Exercise details
Scan the records beneath this line for the line holding "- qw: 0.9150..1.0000" and the line holding "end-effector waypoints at", then transcribe exactly those two and all lines between.

[Excerpts from a dataset]

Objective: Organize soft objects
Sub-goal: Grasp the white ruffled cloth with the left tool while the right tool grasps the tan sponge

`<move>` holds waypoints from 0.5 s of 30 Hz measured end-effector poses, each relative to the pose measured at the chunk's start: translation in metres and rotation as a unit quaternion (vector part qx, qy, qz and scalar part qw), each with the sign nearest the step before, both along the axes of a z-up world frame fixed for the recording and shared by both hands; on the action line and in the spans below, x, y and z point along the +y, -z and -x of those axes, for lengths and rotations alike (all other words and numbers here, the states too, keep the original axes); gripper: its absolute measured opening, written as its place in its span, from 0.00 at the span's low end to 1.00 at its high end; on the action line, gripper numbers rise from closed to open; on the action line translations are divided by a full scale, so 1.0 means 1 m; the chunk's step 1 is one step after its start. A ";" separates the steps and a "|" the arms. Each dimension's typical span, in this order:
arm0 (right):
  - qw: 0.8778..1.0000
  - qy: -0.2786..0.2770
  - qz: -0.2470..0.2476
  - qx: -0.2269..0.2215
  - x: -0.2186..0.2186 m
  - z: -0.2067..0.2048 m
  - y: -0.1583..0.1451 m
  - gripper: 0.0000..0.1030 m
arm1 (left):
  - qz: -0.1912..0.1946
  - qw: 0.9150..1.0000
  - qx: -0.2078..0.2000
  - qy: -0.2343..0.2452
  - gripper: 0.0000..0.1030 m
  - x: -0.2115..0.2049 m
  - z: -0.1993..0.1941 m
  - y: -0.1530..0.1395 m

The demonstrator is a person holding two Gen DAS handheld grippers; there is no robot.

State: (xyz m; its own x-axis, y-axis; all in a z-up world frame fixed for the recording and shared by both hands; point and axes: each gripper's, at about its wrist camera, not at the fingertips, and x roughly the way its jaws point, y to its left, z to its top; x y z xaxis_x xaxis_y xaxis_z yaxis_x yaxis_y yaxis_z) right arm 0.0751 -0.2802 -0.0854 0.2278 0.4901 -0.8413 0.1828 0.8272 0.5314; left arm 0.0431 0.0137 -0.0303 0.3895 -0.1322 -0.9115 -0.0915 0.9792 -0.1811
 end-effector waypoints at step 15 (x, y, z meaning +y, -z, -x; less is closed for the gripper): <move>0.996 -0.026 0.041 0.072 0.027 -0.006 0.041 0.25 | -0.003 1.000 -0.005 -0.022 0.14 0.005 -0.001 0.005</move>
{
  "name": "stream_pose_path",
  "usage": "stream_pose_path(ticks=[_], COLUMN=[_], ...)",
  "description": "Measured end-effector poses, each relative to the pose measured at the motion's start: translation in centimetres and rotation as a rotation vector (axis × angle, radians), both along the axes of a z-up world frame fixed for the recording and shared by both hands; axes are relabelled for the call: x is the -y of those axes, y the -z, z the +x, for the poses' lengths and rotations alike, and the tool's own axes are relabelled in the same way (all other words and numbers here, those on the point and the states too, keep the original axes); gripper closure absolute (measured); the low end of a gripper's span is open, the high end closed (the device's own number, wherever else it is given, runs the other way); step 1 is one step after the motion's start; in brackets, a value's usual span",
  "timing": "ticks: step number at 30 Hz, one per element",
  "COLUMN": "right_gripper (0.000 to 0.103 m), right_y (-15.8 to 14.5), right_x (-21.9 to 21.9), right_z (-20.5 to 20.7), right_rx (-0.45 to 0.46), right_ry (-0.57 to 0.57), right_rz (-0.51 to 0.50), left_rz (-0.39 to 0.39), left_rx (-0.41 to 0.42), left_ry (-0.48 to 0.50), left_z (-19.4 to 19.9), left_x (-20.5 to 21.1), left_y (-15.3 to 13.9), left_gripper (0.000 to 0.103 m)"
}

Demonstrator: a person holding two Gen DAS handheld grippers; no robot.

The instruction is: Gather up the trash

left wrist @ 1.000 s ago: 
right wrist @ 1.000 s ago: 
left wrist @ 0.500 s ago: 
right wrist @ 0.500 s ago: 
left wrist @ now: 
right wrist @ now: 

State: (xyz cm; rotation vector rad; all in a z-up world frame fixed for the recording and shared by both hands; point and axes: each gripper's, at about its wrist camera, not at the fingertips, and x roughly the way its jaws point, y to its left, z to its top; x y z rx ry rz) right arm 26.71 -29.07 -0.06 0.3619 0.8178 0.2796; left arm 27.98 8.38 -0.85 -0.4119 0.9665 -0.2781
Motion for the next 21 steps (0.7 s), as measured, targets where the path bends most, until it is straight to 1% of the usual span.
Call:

Answer section
  - qw: 0.9150..1.0000
  - qx: -0.2078..0.2000
  - qy: -0.2343..0.2452
  - gripper: 0.0000..0.1030 m
  - x: -0.2115..0.2049 m
  - z: -0.1993..0.1941 m
  - y: -0.1530..0.1395 m

The demonstrator is a person holding two Gen DAS handheld grippers; there is no robot.

State: (xyz m; its own x-axis, y-axis; all in a z-up world frame fixed for the recording and shared by both hands; point and axes: each gripper's, at about its wrist camera, not at the fingertips, and x roughly the way its jaws point, y to its left, z to its top; x y z xaxis_x xaxis_y xaxis_z yaxis_x yaxis_y yaxis_z) right arm 0.0751 -0.2802 -0.0854 0.2278 0.4901 -0.8413 0.1828 0.8272 0.5314; left arm 0.0431 0.0137 -0.0303 0.3895 -0.1322 -0.9115 -0.0915 0.9792 -0.1811
 end-effector waypoints at step 15 (x, y, z meaning +y, -z, -x; less is closed for the gripper): <move>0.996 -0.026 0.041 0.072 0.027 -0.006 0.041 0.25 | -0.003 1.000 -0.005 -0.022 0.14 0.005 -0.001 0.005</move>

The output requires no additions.